- Your instructions:
Only lines containing the string "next" belong in the answer; find them in the records and copy them.

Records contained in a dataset
*** Begin section ***
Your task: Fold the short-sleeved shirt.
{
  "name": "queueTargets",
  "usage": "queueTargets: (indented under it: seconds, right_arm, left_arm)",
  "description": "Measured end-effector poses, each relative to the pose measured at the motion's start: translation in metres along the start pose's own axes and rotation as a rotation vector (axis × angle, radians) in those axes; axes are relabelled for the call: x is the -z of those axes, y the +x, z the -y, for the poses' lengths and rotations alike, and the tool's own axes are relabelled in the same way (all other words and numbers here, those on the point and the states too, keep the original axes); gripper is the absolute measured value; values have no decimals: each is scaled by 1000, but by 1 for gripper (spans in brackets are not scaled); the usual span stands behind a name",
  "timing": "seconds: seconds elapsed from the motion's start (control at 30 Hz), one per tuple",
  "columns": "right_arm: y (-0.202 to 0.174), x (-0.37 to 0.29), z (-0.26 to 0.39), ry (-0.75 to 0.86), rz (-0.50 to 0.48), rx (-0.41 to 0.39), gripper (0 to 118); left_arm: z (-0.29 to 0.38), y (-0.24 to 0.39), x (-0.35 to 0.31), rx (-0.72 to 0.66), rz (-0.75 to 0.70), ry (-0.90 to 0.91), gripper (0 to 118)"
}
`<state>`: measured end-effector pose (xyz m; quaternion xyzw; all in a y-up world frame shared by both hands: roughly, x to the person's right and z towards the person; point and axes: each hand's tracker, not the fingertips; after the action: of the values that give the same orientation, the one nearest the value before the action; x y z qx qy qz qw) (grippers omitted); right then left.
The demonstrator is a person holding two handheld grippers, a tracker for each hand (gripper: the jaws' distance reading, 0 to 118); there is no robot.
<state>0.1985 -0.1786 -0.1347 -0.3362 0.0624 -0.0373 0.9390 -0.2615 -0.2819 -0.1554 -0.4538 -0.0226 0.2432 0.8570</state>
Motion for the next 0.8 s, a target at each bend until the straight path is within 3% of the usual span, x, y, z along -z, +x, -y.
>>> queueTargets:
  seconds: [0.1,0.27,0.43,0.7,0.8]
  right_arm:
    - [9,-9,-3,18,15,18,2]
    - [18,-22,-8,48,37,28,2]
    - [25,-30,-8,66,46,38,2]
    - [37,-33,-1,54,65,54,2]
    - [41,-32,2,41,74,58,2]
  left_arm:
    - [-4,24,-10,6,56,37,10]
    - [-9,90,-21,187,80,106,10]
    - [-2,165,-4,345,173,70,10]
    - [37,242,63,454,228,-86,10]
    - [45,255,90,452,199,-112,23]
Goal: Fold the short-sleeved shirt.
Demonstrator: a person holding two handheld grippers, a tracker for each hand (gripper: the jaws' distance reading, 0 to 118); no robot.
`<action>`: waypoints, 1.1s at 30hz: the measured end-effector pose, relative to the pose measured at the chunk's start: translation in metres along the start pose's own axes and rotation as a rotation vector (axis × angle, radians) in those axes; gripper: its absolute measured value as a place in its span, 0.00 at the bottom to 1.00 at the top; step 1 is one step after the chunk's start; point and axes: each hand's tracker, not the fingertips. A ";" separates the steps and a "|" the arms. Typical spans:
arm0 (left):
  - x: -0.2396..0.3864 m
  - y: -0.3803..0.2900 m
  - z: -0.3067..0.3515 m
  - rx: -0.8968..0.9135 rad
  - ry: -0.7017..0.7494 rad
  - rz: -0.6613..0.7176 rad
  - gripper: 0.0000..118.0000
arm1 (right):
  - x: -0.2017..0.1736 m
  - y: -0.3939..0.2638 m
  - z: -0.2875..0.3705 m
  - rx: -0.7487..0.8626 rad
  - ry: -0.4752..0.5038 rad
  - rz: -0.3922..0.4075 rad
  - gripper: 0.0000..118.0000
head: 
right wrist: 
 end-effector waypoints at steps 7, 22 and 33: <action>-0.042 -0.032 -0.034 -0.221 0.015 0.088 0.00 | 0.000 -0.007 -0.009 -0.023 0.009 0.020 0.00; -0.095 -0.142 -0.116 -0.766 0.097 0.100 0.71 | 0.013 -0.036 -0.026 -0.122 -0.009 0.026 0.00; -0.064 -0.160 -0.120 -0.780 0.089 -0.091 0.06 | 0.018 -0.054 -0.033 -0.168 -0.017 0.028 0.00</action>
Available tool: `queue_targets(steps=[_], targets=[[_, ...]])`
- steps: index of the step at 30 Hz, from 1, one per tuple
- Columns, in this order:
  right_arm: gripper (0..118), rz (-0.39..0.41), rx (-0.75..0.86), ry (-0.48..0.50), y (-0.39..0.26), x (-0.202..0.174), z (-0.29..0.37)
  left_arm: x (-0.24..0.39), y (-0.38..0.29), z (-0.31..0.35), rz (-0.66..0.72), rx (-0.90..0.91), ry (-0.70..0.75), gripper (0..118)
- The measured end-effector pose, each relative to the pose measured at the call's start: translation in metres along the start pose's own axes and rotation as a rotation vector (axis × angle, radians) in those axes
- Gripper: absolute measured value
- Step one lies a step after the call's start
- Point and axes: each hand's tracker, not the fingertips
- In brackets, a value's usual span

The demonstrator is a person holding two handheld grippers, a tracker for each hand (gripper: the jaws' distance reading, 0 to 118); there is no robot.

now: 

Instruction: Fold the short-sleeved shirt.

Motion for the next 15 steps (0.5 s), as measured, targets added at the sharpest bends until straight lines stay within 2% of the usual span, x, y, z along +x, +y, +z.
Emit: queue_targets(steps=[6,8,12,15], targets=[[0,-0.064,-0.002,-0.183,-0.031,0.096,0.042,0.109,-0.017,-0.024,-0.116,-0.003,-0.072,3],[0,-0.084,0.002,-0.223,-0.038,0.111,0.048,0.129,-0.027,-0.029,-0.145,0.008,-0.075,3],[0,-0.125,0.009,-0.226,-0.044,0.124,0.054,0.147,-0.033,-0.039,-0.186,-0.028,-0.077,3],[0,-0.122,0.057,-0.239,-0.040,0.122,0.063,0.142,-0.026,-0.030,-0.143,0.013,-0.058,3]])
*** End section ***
- Completed exercise:
Motion for the next 0.8 s, a target at each bend until the straight path is within 3% of the usual span, x, y, z along -z, +x, -y.
Motion for the next 15 steps (0.5 s), as measured, targets added at the sharpest bends until straight lines stay within 2% of the usual span, x, y, z along +x, +y, +z.

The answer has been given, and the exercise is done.